Correspondence to: Bruce P. Krieger, MD, FCCP, Mount Sinai Medical Center, 4300 Alton Rd, Miami Beach, FL 33140; e-mail: BKriegermd{at}aol.com

Key Words: ARDS • COPD • mechanical ventilation • noninvasive ventilation • sedation • weaning

Lung Protective Ventilation

1. The ARDS Network. Ventilation with lower tidal volumes as compared with traditional tidal volumes for acute lung injury and the ARDS. N Engl J Med 2000; 342:1301–1308

Data from animal studies in the 1970s and 1980s showed that ventilation with high tidal volume (VT) levels was injurious to the lung. Approximately a decade ago, the concept of pressure-targeted, low VT ventilation for patients with ARDS was born. A consensus conference report¹ on mechanical ventilation published in 1994 recommended this approach even though "permissive" hypercapnia often resulted from it.² However, it was not until the ARDS Network study was published that this recommendation was buttressed by evidence-based medicine. In this study, 361 patients were randomized to receive either a standard VT (at 12 mL/kg predicted body weight) and a plateau pressure (measured after a 0.5-s pause at end inspiration) of 50 cm H₂O or a low VT (at 6 mL/kg predicted body weight) with a plateau pressure of 30 cm H₂O. In the lower VT group, the 28-day mortality rate was significantly lower than in the standard VT group (31.0% vs 39.8%, respectively; p = 0.007), as was the number of days without the failure of nonpulmonary organs (p = 0.006) even though barotrauma was similar (10% vs 11%, respectively). This study therefore represents clinical confirmation that a lung protective ventilatory strategy for patients with ARDS is beneficial.

2. Richard NC, Maggiore SM, Jonson B, et al. Influence of tidal volume on alveolar recruitment: respective role of PEEP and a recruitment maneuver. Am J Respir Crit Care Med 2001; 163:1609–1613

Although the study by the ARDS Network showed a significant improvement in mortality when low VT levels were used for ventilating patients with ARDS, smaller studies had previously failed to show statistical significance. Richard et al hypothesized that this inconsistency may have been due to alveolar derecruitment associated with reducing VT from 10 to 6 mL/kg body weight. In their study of 15 patients with ARDS, volume differences between a pressure-volume curve that was recorded from 0 positive end-expiratory pressure (PEEP) vs a curve recorded from different PEEP levels were measured. The study demonstrated that the recruited volume and oxygenation were significantly lower when smaller VT levels were used to ventilate these patients. However, the recruited volume was reestablished either after an increase in PEEP (by 4 cm H₂O) above the lower inflection point of the pressure-volume curve or by two sustained inflations at 45 cm of H₂O. Their study demonstrated a potential hazard of the lung-protective ventilatory strategy and corroborated previous observations that either periodic sighs (with the risk of alveolar overdistention) or high levels of PEEP may be necessary to optimize the benefits of the ARDS Network strategy. The ARDS Network is presently conducting a randomized study to clarify the optimal approach.
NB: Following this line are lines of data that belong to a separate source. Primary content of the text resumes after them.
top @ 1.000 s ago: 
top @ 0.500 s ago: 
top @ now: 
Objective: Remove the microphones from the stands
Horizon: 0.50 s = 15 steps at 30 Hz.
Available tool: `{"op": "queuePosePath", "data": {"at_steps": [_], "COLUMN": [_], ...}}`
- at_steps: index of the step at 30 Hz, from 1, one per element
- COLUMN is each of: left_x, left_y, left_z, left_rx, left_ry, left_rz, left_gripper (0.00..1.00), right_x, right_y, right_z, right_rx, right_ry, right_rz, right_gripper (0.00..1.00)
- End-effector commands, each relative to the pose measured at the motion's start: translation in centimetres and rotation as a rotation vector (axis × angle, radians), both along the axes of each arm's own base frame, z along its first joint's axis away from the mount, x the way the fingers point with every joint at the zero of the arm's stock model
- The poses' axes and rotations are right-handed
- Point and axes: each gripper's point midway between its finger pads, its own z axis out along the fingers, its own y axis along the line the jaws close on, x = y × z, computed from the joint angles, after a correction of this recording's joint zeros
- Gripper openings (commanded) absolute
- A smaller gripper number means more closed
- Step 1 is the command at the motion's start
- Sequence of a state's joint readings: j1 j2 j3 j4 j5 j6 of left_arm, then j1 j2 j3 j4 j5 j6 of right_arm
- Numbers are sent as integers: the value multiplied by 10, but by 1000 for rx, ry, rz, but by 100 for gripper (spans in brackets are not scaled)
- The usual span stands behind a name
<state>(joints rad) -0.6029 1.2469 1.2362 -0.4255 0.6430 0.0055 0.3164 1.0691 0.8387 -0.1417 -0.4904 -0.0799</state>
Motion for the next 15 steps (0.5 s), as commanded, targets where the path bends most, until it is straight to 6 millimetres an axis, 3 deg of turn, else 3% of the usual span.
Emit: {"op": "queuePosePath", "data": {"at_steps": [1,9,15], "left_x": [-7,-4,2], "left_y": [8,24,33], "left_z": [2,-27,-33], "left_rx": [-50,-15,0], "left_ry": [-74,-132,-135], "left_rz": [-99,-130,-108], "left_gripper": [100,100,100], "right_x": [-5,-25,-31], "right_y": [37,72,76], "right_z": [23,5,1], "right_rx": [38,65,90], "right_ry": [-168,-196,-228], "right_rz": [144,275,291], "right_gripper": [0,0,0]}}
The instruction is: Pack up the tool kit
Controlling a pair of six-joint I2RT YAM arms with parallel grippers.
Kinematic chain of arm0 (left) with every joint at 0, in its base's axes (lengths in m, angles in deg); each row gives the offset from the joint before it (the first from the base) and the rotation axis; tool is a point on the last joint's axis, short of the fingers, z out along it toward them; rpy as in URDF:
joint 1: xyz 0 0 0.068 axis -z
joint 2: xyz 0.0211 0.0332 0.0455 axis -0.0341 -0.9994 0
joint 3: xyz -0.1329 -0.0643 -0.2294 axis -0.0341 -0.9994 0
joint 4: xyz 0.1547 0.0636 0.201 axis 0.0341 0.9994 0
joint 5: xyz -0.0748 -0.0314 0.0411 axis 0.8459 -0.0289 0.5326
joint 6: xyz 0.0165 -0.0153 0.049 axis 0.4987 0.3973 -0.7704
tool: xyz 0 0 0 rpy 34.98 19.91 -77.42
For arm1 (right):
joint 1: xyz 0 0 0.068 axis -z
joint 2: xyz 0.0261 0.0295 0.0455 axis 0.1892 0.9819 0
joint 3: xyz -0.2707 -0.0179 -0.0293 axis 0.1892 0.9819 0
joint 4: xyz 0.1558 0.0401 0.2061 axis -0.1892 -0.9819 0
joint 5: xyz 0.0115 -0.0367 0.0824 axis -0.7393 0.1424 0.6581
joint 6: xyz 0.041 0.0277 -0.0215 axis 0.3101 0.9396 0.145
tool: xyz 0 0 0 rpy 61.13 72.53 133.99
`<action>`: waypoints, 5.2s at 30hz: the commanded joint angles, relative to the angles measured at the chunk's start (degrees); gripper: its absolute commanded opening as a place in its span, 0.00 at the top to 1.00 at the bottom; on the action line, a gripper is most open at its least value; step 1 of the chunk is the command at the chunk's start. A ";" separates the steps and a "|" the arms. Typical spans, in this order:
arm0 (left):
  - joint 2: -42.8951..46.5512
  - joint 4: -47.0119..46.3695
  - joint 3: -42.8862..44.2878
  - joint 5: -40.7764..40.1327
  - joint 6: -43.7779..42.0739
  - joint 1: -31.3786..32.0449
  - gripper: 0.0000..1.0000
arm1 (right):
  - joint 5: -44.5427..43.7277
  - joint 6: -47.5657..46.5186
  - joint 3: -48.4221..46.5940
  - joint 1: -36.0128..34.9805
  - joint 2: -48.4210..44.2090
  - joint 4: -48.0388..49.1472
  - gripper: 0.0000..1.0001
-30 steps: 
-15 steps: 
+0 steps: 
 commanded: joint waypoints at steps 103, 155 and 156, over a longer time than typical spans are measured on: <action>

3. Crotti S, Mascheroni D, Caironi P, et al. Recruitment and derecruitment during acute respiratory failure: a clinical study. Am J Respir Crit Care Med 2001; 164:131–140

A basic assumption of lung-protective ventilation is the concept of open lung ventilation, wherein the pulmonary damage induced by recurrent alveolar collapse and reopening is minimized by adjusting PEEP, inspiratory time, and VT. Proof of this tenet has required extrapolation from the physiologic data. Two pioneers in this field (Drs. Gattinoni and Marini) collaborated in this study, and in an accompanying study of oleic acid-induced lung injury in animals,³ to demonstrate recruitment utilizing quantitative analysis of CT images. Five patients with ARDS were studied at multiple combinations of inspiratory plateau pressures (10 to 45 cm H₂O) and PEEP levels (5 to 20 cm H₂O). Lung volume recruitment occurred over the entire spectrum of inspiration (independent of lower and upper inflection points), and progressively from nondependent to dependent lung regions. This study has provided direct evidence that end-expiratory collapse is dependent on the preceding inspiratory pressure and the superimposed pressure surrounding alveolar units during end-expiration. However, future studies with analyses of lung perfusion will be necessary to fully optimize lung-protective ventilatory techniques.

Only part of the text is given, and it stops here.